§ DATA RECORDS
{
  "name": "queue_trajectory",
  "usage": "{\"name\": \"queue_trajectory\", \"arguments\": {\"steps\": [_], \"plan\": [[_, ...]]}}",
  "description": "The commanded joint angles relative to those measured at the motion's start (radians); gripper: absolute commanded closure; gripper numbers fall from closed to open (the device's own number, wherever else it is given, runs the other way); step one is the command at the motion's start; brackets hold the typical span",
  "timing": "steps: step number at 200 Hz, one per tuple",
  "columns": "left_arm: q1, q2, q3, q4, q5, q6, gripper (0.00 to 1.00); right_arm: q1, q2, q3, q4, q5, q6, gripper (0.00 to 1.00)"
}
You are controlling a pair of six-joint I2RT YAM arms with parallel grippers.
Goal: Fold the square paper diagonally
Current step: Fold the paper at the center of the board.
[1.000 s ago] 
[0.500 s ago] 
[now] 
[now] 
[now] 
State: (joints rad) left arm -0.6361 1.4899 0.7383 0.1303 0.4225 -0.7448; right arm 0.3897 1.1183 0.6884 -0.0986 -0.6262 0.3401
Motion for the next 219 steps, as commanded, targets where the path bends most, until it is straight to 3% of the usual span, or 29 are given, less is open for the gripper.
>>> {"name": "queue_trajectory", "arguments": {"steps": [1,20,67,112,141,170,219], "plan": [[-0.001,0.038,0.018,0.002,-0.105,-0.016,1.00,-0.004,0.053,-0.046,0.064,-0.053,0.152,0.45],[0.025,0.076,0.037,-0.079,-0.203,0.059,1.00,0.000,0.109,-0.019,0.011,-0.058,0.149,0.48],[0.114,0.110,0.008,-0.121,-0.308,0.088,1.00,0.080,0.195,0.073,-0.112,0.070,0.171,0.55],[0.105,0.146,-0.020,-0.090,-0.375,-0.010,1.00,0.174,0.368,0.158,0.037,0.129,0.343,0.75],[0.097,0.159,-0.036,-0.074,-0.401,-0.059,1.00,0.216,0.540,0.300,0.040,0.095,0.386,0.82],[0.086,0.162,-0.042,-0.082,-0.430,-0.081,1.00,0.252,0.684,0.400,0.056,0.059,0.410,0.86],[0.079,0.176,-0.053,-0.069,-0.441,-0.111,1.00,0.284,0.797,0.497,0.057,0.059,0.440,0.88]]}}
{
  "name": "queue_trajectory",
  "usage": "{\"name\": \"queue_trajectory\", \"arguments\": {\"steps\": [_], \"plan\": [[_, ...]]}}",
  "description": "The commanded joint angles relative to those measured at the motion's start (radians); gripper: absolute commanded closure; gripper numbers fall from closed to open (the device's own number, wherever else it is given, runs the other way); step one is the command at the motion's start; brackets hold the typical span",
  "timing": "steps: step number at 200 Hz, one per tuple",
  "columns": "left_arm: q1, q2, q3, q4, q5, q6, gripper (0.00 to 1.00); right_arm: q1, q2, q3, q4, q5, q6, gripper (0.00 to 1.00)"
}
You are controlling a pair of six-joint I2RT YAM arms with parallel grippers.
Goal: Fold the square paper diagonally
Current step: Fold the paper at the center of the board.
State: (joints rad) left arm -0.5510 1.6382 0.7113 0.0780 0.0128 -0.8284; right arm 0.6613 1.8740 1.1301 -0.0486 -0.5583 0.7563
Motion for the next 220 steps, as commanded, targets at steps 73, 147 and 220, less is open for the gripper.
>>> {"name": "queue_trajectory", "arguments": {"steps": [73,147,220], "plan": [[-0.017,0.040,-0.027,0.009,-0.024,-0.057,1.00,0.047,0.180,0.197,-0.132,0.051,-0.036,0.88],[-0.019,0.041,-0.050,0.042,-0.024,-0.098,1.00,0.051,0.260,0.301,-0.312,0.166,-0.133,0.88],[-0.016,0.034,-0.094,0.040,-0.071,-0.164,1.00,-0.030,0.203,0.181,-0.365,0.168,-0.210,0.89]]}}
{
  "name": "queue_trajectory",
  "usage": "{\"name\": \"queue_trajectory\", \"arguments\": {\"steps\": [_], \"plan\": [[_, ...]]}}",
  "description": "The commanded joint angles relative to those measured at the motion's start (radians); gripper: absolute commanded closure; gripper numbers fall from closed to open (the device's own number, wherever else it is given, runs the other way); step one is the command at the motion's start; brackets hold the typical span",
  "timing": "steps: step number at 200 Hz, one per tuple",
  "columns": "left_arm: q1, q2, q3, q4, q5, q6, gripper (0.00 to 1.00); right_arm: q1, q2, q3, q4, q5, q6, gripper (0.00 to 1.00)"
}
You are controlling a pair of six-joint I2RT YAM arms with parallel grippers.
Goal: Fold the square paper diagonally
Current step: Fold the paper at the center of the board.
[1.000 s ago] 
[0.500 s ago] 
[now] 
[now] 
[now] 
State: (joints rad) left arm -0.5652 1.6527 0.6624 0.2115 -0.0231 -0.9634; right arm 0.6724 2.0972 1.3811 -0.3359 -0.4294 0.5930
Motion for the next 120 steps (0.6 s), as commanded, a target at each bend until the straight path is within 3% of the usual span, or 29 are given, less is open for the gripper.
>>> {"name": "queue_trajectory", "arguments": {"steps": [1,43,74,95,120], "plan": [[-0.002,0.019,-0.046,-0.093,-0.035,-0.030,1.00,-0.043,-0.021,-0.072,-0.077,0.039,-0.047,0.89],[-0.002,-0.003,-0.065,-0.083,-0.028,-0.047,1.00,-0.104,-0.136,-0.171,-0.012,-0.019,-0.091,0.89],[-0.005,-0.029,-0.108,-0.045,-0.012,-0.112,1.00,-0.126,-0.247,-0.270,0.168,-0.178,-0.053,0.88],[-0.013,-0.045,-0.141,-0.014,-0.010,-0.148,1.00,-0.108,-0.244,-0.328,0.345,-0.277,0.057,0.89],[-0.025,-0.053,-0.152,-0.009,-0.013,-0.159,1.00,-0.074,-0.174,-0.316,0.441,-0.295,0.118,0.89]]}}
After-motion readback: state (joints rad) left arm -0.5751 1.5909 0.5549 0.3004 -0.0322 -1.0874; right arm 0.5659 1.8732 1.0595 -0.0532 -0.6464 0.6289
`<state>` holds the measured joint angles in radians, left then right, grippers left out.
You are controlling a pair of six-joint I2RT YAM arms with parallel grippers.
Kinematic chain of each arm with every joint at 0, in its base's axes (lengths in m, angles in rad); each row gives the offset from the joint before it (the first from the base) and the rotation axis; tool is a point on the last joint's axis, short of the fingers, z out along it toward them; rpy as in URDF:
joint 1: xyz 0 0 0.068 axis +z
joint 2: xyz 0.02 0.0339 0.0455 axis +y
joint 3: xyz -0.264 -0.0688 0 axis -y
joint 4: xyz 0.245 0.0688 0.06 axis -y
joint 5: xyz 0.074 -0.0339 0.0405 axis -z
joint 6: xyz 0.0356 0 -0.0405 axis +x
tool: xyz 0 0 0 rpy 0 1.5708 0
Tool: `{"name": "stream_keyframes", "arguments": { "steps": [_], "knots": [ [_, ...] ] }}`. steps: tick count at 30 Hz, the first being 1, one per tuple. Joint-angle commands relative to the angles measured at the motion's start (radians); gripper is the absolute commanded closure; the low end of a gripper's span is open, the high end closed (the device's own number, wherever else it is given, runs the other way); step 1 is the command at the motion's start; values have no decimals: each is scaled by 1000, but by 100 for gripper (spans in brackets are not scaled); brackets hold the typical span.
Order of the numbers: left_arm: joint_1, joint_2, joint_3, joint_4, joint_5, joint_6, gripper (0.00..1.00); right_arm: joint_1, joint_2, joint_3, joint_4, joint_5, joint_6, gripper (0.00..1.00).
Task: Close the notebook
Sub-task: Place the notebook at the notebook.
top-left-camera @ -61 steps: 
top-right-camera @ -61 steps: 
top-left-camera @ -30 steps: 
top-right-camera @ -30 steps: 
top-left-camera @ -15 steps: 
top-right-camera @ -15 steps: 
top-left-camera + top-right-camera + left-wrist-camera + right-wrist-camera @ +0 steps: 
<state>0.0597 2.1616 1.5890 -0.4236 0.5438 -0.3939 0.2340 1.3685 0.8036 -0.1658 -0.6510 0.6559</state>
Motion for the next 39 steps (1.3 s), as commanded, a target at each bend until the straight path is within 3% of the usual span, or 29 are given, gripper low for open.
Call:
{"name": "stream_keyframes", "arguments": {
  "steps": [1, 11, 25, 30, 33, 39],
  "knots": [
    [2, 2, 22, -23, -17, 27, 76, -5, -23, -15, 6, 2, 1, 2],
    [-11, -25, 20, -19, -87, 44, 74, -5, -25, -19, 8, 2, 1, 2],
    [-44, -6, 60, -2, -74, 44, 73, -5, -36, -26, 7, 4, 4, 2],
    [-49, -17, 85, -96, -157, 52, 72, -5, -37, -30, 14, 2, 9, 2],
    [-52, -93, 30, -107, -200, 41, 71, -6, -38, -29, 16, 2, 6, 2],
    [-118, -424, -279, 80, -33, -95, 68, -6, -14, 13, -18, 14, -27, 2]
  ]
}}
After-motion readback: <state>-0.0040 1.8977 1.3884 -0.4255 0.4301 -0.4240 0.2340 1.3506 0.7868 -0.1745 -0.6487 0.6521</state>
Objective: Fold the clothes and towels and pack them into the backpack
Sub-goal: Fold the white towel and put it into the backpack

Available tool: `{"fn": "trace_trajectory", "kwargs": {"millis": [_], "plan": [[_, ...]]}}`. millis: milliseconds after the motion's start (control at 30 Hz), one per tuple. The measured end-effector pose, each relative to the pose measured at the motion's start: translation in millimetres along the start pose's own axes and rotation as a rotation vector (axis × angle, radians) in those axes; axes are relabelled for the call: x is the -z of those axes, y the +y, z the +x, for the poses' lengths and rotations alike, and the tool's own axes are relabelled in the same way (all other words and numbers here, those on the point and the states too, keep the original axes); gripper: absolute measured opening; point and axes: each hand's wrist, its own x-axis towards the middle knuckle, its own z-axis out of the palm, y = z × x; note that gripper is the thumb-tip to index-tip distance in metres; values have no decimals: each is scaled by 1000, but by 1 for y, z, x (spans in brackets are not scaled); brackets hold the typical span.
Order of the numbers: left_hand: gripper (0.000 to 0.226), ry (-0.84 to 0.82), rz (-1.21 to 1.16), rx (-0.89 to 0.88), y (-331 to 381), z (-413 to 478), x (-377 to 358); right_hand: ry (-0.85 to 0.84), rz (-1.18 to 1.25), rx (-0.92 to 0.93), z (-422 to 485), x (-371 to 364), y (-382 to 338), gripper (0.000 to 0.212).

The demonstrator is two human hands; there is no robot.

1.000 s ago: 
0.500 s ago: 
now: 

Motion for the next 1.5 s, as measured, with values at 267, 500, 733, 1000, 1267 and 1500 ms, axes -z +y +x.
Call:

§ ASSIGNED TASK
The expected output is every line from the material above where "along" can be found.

§ ANSWER TO THIS PROBLEM
Kinematic chain of each arm with every joint at 0, in its base's axes (lengths in m, angles in rad); each row gives the offset from the joint before it (the first from the base) and the rotation axis; tool is a point on the last joint's axis, short of the fingers, z out along it toward them; rpy as in URDF:
Available tool: `{"fn": "trace_trajectory", "kwargs": {"millis": [_], "plan": [[_, ...]]}}`. millis: milliseconds after the motion's start (control at 30 Hz), one per tuple. The measured end-effector pose, each relative to the pose measured at the motion's start: translation in millimetres along the start pose's own axes and rotation as a rotation vector (axis × angle, radians) in those axes; axes are relabelled for the call: x is the -z of those axes, y the +y, z the +x, for the poses' lengths and rotations alike, and the tool's own axes are relabelled in the same way (all other words and numbers here, those on the point and the states too, keep the original axes); gripper: absolute measured opening; point and axes: each hand's wrist, its own x-axis towards the middle knuckle, its own z-axis out of the palm, y = z × x; note that gripper is the thumb-tip to index-tip distance in metres; values have no decimals: each is scaled by 1000, but by 1 for y, z, x (spans in brackets are not scaled); brackets hold the typical span.

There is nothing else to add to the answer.